Your job is to return every line in the data holding the string "outline".

Data to examine —
== Segment start ==

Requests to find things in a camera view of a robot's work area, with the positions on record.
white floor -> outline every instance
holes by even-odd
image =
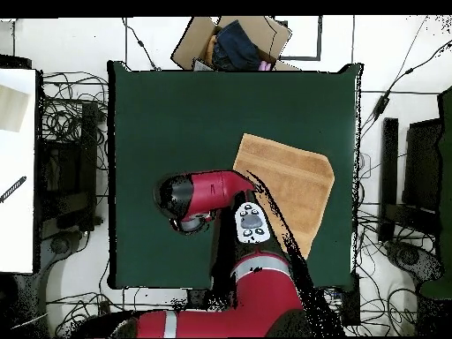
[[[290,41],[291,56],[315,55],[316,21],[311,17],[277,17],[287,19],[294,35]],[[318,62],[290,62],[303,70],[337,72],[345,64],[359,62],[365,65],[362,78],[361,117],[370,115],[373,106],[388,89],[399,71],[403,59],[425,16],[324,16],[322,29],[321,60]],[[149,55],[157,66],[164,70],[178,69],[170,61],[172,50],[176,47],[190,18],[134,18],[128,19],[139,38],[147,47]],[[405,62],[403,72],[424,62],[447,40],[450,33],[450,16],[430,16],[418,34],[411,52]],[[121,19],[20,19],[16,24],[16,56],[27,57],[33,61],[34,68],[49,72],[90,72],[108,79],[106,63],[108,60],[127,58],[128,66],[133,70],[149,70],[143,49],[128,33],[127,57],[125,54],[125,30]],[[11,25],[0,23],[0,54],[12,54]],[[372,166],[380,160],[380,125],[383,117],[399,119],[399,154],[405,152],[406,132],[410,123],[436,118],[438,106],[436,95],[452,86],[452,53],[446,50],[431,62],[412,74],[402,78],[393,88],[390,103],[384,114],[366,134],[362,141],[361,152],[372,159]],[[98,87],[81,87],[79,91],[95,94]],[[365,158],[364,170],[369,168]],[[404,158],[399,159],[399,192],[402,196]],[[106,189],[106,173],[99,173],[99,194]],[[372,176],[363,179],[365,202],[378,201],[379,170],[374,169]],[[362,210],[376,214],[376,206],[362,206]],[[107,202],[103,200],[98,206],[98,215],[105,223],[92,233],[87,248],[74,254],[66,261],[61,261],[51,271],[47,289],[47,300],[69,297],[99,290],[99,280],[107,265],[108,254],[108,215]],[[388,293],[399,287],[413,288],[412,281],[406,273],[393,267],[379,253],[369,256],[363,254],[363,269],[378,283],[380,295],[387,298]],[[121,290],[110,290],[106,276],[103,277],[102,291],[114,302],[123,303]],[[377,298],[376,288],[369,278],[361,280],[362,304]],[[134,299],[138,308],[168,305],[171,299],[184,298],[183,290],[149,290],[129,289],[124,292],[124,305],[133,308]],[[49,305],[49,324],[54,327],[73,308],[73,303],[80,298],[70,298],[72,305]],[[391,302],[398,310],[416,311],[416,300],[408,293],[397,293]],[[381,314],[386,305],[381,302],[367,304],[363,308],[362,318],[372,318]],[[373,323],[388,324],[385,314]],[[378,325],[365,325],[373,335],[384,335],[386,328]],[[365,334],[365,328],[359,328]],[[412,328],[405,327],[399,331],[403,335],[411,333]]]

dark blue cloth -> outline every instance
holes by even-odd
[[[258,48],[252,44],[237,20],[216,36],[212,63],[228,72],[257,71],[260,66]]]

white desk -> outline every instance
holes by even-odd
[[[0,272],[33,272],[35,81],[35,70],[0,69],[0,85],[30,95],[20,131],[0,130],[0,196],[26,176],[0,203]]]

green table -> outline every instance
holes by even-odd
[[[128,72],[109,62],[108,71],[110,286],[210,287],[212,230],[177,234],[152,188],[167,173],[231,169],[244,132],[328,157],[335,183],[308,266],[316,286],[350,285],[359,64],[224,73]]]

brown towel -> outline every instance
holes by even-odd
[[[234,170],[253,180],[251,171],[266,185],[297,240],[306,259],[320,227],[335,175],[322,154],[289,147],[273,140],[244,134],[237,152]],[[281,244],[285,228],[272,213],[263,194],[258,199],[265,209]]]

== Segment end ==

Exercise response —
white floor -> outline every instance
dark blue cloth -> outline every instance
white desk -> outline every instance
green table -> outline every instance
brown towel -> outline every instance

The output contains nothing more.